++++ Provided entries

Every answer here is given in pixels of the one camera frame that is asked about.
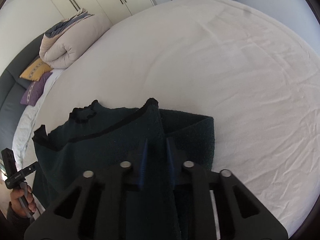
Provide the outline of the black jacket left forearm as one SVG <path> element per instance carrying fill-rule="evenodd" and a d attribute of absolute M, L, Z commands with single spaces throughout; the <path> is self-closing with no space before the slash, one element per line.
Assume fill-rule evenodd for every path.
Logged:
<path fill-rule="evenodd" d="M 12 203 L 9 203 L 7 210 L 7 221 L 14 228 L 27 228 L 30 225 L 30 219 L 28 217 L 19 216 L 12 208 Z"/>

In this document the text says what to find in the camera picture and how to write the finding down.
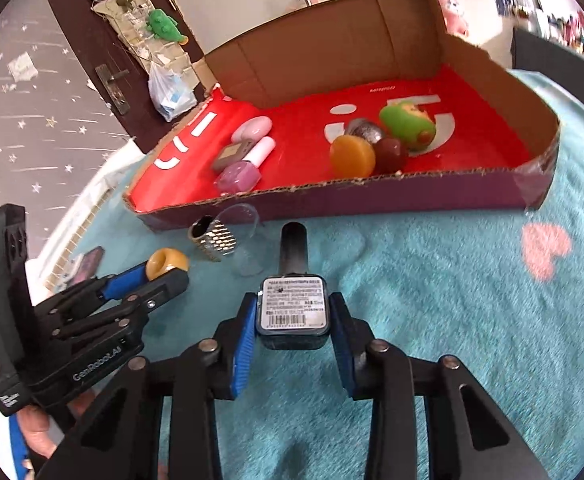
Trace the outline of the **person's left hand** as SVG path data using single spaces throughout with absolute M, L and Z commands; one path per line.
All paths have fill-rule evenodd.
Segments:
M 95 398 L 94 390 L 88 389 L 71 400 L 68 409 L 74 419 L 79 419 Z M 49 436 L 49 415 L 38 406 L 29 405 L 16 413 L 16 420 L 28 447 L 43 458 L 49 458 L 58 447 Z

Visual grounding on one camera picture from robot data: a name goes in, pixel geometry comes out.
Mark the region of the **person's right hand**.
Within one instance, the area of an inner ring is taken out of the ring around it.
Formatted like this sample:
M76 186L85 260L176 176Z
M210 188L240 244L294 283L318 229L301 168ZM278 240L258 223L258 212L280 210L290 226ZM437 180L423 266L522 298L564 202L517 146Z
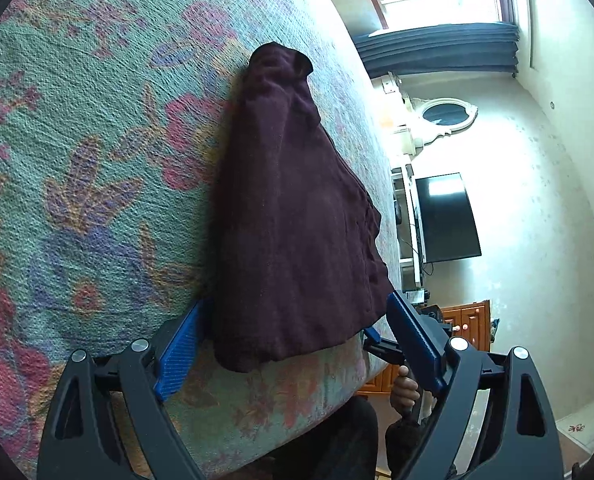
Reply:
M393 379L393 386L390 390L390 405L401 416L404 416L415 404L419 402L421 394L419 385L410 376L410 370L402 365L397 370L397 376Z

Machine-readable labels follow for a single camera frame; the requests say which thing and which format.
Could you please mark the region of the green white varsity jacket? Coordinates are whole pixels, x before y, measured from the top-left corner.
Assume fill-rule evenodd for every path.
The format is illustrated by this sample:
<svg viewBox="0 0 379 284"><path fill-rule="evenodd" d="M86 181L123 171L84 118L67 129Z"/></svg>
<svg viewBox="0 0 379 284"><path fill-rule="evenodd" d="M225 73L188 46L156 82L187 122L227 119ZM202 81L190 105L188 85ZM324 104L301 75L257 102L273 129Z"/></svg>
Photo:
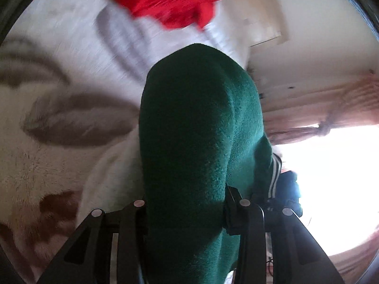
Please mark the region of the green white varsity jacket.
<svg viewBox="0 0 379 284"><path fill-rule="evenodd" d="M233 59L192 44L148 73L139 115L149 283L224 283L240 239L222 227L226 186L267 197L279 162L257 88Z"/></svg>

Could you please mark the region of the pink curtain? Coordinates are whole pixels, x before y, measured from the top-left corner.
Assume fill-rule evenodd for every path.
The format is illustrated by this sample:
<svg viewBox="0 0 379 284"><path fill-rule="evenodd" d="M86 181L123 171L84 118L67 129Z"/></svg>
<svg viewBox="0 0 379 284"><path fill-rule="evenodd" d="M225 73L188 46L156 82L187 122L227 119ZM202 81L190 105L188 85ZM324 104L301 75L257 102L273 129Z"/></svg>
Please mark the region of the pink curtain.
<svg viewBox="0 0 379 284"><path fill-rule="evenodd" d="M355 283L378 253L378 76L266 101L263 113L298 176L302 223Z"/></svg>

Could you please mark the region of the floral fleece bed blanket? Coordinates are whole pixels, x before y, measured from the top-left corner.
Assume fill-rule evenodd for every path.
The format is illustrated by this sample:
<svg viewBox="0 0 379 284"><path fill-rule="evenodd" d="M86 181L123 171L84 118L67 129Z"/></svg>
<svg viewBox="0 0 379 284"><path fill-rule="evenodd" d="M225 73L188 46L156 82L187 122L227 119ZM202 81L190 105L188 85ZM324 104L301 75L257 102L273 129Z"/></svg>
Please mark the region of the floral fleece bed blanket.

++++++++

**Problem details:** Please retype all of the material exactly, skipping whatever images it holds.

**Answer for the task:**
Every answer here is given in pixels of the one camera frame that is asked about.
Provide the outline of the black jacket left forearm as one SVG <path> element per instance carrying fill-rule="evenodd" and a d attribute of absolute M, L, Z commands with single spaces throughout; the <path> is self-closing with no space before the slash, one element per line.
Assume fill-rule evenodd for every path.
Logged:
<path fill-rule="evenodd" d="M 12 203 L 9 203 L 7 210 L 7 221 L 14 228 L 27 228 L 30 225 L 30 219 L 28 217 L 19 216 L 12 208 Z"/>

In this document the text says what to find in the camera picture and how to write the finding down.
Trace the outline of the **person's left hand** as SVG path data using single spaces throughout with absolute M, L and Z commands; one path per line.
All paths have fill-rule evenodd.
Segments:
M 95 398 L 94 390 L 88 389 L 71 400 L 68 409 L 74 419 L 79 419 Z M 49 436 L 49 415 L 38 406 L 29 405 L 16 413 L 16 420 L 28 447 L 43 458 L 49 458 L 58 447 Z

Visual grounding on one camera picture from robot data: a name goes in, pixel geometry comes out.
Mark the region of the **person's right hand**.
Within one instance, the area of an inner ring is taken out of the ring around it.
Formatted like this sample:
M76 186L85 260L176 176Z
M210 188L240 244L294 283L318 229L301 168ZM278 240L258 223L258 212L280 210L290 226ZM437 180L423 266L522 298L564 202L517 146Z
Reply:
M393 379L393 386L390 390L390 405L401 416L404 416L415 404L419 402L421 394L419 385L410 376L410 370L402 365L397 370L397 376Z

Machine-readable labels follow for a single camera frame; the requests say which thing and which format.
Could you please mark the region of the green white varsity jacket? Coordinates are whole pixels, x before y, measured from the top-left corner.
Assume fill-rule evenodd for every path.
The format is illustrated by this sample:
<svg viewBox="0 0 379 284"><path fill-rule="evenodd" d="M86 181L123 171L84 118L67 129Z"/></svg>
<svg viewBox="0 0 379 284"><path fill-rule="evenodd" d="M225 73L188 46L156 82L187 122L227 119ZM202 81L190 105L188 85ZM324 104L301 75L257 102L273 129Z"/></svg>
Photo:
Please mark the region of the green white varsity jacket.
<svg viewBox="0 0 379 284"><path fill-rule="evenodd" d="M233 59L192 44L148 73L139 115L149 283L224 283L240 239L222 227L226 186L267 197L279 162L257 88Z"/></svg>

Could you please mark the region of the pink curtain? Coordinates are whole pixels, x before y, measured from the top-left corner.
Assume fill-rule evenodd for every path.
The format is illustrated by this sample:
<svg viewBox="0 0 379 284"><path fill-rule="evenodd" d="M86 181L123 171L84 118L67 129Z"/></svg>
<svg viewBox="0 0 379 284"><path fill-rule="evenodd" d="M225 73L188 46L156 82L187 122L227 119ZM202 81L190 105L188 85ZM324 104L301 75L257 102L273 129Z"/></svg>
Please mark the region of the pink curtain.
<svg viewBox="0 0 379 284"><path fill-rule="evenodd" d="M355 283L378 253L378 76L266 101L263 113L298 176L302 223Z"/></svg>

Could you please mark the region of the floral fleece bed blanket? Coordinates are whole pixels, x before y, measured from the top-left corner.
Assume fill-rule evenodd for every path.
The format is illustrated by this sample:
<svg viewBox="0 0 379 284"><path fill-rule="evenodd" d="M86 181L123 171L84 118L67 129Z"/></svg>
<svg viewBox="0 0 379 284"><path fill-rule="evenodd" d="M225 73L188 46L156 82L187 122L227 119ZM202 81L190 105L188 85ZM324 104L301 75L257 102L273 129Z"/></svg>
Please mark the region of the floral fleece bed blanket.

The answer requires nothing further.